▶ [EXERCISE DESCRIPTION]: Reproduce the listing below character for character; drop every image.

----------

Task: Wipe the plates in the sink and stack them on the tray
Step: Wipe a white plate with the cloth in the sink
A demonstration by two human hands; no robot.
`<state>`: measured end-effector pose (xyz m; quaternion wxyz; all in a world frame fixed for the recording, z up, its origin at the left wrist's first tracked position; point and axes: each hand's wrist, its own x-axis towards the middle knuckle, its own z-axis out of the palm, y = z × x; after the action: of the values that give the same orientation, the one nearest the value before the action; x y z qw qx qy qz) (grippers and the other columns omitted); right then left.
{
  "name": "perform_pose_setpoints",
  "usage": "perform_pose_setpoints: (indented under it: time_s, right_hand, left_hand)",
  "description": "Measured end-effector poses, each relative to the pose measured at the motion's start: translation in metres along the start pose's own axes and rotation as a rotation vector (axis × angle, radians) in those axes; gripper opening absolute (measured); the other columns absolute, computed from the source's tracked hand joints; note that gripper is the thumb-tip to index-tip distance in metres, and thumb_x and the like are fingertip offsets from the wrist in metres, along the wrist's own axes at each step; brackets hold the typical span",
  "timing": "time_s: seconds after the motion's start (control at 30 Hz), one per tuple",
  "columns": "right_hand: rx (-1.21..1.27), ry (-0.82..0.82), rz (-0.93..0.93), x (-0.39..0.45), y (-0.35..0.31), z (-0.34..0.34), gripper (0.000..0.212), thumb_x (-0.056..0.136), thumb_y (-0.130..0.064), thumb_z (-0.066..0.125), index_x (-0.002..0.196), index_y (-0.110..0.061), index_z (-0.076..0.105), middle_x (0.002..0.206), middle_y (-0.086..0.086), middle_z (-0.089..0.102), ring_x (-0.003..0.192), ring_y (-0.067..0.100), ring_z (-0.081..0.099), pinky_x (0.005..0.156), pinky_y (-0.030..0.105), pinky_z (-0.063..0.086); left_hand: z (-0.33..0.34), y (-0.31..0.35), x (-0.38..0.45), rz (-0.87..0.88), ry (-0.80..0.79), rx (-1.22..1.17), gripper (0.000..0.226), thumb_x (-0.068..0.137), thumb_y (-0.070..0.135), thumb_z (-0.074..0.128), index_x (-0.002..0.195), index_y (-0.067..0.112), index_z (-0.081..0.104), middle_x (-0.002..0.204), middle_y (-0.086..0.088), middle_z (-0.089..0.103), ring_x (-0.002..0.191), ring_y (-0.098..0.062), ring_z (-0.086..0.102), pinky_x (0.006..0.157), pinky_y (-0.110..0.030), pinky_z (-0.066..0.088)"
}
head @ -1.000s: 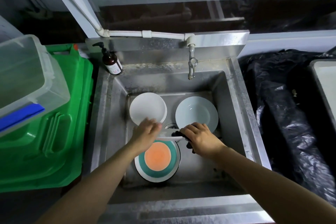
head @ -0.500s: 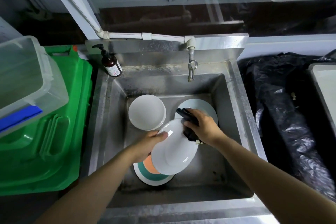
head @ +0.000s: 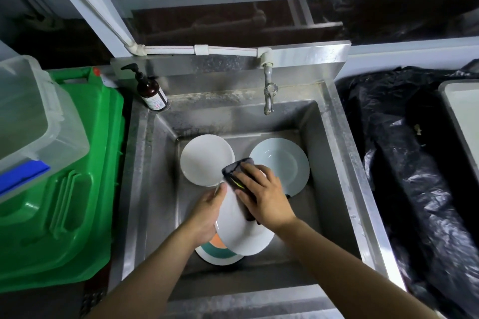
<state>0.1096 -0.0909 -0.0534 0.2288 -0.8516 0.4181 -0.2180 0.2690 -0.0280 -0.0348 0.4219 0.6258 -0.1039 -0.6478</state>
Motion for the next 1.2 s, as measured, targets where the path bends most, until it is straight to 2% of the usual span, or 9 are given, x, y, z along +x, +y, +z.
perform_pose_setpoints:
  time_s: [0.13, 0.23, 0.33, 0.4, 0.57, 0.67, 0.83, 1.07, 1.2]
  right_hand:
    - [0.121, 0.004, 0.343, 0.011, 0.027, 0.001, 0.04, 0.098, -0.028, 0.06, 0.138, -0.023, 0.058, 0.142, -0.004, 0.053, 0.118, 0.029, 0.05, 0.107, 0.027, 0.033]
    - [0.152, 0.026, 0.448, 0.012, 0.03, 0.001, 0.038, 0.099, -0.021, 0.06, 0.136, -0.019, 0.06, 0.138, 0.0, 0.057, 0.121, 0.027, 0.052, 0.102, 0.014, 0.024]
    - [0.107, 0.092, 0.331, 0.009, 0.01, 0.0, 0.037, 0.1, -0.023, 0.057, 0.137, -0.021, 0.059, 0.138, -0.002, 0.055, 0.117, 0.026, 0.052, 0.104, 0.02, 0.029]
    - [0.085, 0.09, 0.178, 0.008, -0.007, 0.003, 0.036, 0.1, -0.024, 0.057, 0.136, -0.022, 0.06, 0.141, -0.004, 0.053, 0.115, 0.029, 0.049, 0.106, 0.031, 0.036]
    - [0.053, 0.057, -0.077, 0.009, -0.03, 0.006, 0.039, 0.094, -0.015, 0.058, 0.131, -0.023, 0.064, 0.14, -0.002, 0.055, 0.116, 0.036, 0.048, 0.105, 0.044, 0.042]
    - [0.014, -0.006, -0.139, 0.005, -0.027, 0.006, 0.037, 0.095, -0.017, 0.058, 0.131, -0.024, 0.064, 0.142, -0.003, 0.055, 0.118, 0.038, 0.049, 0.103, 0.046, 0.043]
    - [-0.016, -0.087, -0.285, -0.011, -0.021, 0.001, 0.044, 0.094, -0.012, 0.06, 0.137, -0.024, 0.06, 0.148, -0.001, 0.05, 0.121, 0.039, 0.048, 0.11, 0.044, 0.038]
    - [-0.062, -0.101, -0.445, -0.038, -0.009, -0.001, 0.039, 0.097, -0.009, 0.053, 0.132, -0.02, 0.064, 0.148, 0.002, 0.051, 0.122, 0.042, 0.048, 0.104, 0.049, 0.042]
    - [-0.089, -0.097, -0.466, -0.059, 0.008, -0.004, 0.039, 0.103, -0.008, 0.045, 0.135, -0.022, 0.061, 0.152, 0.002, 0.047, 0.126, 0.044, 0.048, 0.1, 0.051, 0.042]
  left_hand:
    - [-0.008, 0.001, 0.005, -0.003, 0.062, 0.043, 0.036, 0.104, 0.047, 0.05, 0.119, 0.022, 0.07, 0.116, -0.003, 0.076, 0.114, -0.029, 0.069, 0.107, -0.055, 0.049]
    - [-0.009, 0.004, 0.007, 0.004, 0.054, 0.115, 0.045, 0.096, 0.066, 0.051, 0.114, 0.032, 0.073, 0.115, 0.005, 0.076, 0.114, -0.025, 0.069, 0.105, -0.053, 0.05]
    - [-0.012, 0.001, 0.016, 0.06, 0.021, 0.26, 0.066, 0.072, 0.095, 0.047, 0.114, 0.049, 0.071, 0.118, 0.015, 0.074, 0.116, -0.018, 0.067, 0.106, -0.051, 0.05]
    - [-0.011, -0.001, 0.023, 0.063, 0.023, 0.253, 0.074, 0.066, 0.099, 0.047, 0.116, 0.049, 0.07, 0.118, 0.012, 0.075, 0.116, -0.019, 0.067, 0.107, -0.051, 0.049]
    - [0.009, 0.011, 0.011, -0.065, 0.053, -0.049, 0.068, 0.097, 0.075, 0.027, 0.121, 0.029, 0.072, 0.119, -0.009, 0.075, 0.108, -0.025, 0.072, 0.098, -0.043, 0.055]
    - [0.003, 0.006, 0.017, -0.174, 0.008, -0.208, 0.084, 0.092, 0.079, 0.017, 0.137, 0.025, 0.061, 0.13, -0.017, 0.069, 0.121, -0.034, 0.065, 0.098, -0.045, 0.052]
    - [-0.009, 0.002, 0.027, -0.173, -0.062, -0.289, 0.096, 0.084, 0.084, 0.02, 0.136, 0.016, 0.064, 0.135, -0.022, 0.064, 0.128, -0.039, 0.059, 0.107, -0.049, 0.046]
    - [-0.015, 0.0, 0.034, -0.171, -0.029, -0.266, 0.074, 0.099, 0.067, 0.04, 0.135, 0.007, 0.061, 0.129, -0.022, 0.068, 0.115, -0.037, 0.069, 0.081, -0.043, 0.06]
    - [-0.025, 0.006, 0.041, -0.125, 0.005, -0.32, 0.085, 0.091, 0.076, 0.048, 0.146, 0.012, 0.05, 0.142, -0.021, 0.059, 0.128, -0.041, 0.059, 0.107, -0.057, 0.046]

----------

▶ [THE COMPLETED TASK]:
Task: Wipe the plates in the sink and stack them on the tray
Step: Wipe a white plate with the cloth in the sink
A demonstration by two human hands; no robot.
`<state>`: measured end-effector pose (xyz m; quaternion wxyz; all in a world frame fixed for the recording, z up, its origin at the left wrist's first tracked position; point and axes: each hand's wrist, its own x-axis towards the middle knuckle, its own z-axis out of the palm, y = z × x; after the action: of the values that give the same orientation, the one nearest the value before the action; x y z qw qx qy qz) (grippers and the other columns omitted); right then left.
{
  "name": "perform_pose_setpoints",
  "usage": "perform_pose_setpoints: (indented under it: time_s, right_hand, left_hand)",
  "description": "Measured end-effector poses, each relative to the pose measured at the motion's start: translation in metres along the start pose's own axes and rotation as a rotation vector (axis × angle, radians) in those axes; gripper opening absolute (measured); the other columns absolute, computed from the source's tracked hand joints; note that gripper is the thumb-tip to index-tip distance in metres, and thumb_x and the like are fingertip offsets from the wrist in metres, along the wrist's own axes at each step; brackets hold the typical span",
  "timing": "time_s: seconds after the motion's start (control at 30 Hz), one per tuple",
  "columns": "right_hand: rx (-1.21..1.27), ry (-0.82..0.82), rz (-0.93..0.93), x (-0.39..0.45), y (-0.35..0.31), z (-0.34..0.34), gripper (0.000..0.212), thumb_x (-0.056..0.136), thumb_y (-0.130..0.064), thumb_z (-0.066..0.125), index_x (-0.002..0.196), index_y (-0.110..0.061), index_z (-0.076..0.105), middle_x (0.002..0.206), middle_y (-0.086..0.086), middle_z (-0.089..0.102), ring_x (-0.003..0.192), ring_y (-0.067..0.100), ring_z (-0.081..0.099), pinky_x (0.005..0.156), pinky_y (-0.030..0.105), pinky_z (-0.063..0.086); left_hand: z (-0.33..0.34), y (-0.31..0.35), x (-0.38..0.45), rz (-0.87..0.88), ry (-0.80..0.79), rx (-1.22..1.17), gripper (0.000..0.226), thumb_x (-0.068..0.137), thumb_y (-0.070..0.135), thumb_z (-0.074..0.128), index_x (-0.002..0.195), index_y (-0.067..0.112), index_z (-0.081..0.104), middle_x (-0.002..0.204), middle_y (-0.086..0.088), middle_z (-0.089..0.103), ring_x (-0.002..0.191), ring_y (-0.098..0.062), ring_z (-0.086..0.102), pinky_x (0.006..0.157), pinky_y (-0.110..0.030), pinky_z (-0.066..0.088)"
}
head @ -1.000s: 
head @ -0.500s: 
head @ +0.000s: 
<state>0.1096 -0.0909 -0.0534 0.2288 -0.8516 0.4181 -0.2180 0.2690 -0.0280 -0.0348 0.4219 0.6258 -0.1039 -0.6478</state>
Motion for the next 1.2 s, as measured, targets where the path bends most, until it is straight to 2% of the usual span, or 9 are given, x, y, z along +x, +y, +z.
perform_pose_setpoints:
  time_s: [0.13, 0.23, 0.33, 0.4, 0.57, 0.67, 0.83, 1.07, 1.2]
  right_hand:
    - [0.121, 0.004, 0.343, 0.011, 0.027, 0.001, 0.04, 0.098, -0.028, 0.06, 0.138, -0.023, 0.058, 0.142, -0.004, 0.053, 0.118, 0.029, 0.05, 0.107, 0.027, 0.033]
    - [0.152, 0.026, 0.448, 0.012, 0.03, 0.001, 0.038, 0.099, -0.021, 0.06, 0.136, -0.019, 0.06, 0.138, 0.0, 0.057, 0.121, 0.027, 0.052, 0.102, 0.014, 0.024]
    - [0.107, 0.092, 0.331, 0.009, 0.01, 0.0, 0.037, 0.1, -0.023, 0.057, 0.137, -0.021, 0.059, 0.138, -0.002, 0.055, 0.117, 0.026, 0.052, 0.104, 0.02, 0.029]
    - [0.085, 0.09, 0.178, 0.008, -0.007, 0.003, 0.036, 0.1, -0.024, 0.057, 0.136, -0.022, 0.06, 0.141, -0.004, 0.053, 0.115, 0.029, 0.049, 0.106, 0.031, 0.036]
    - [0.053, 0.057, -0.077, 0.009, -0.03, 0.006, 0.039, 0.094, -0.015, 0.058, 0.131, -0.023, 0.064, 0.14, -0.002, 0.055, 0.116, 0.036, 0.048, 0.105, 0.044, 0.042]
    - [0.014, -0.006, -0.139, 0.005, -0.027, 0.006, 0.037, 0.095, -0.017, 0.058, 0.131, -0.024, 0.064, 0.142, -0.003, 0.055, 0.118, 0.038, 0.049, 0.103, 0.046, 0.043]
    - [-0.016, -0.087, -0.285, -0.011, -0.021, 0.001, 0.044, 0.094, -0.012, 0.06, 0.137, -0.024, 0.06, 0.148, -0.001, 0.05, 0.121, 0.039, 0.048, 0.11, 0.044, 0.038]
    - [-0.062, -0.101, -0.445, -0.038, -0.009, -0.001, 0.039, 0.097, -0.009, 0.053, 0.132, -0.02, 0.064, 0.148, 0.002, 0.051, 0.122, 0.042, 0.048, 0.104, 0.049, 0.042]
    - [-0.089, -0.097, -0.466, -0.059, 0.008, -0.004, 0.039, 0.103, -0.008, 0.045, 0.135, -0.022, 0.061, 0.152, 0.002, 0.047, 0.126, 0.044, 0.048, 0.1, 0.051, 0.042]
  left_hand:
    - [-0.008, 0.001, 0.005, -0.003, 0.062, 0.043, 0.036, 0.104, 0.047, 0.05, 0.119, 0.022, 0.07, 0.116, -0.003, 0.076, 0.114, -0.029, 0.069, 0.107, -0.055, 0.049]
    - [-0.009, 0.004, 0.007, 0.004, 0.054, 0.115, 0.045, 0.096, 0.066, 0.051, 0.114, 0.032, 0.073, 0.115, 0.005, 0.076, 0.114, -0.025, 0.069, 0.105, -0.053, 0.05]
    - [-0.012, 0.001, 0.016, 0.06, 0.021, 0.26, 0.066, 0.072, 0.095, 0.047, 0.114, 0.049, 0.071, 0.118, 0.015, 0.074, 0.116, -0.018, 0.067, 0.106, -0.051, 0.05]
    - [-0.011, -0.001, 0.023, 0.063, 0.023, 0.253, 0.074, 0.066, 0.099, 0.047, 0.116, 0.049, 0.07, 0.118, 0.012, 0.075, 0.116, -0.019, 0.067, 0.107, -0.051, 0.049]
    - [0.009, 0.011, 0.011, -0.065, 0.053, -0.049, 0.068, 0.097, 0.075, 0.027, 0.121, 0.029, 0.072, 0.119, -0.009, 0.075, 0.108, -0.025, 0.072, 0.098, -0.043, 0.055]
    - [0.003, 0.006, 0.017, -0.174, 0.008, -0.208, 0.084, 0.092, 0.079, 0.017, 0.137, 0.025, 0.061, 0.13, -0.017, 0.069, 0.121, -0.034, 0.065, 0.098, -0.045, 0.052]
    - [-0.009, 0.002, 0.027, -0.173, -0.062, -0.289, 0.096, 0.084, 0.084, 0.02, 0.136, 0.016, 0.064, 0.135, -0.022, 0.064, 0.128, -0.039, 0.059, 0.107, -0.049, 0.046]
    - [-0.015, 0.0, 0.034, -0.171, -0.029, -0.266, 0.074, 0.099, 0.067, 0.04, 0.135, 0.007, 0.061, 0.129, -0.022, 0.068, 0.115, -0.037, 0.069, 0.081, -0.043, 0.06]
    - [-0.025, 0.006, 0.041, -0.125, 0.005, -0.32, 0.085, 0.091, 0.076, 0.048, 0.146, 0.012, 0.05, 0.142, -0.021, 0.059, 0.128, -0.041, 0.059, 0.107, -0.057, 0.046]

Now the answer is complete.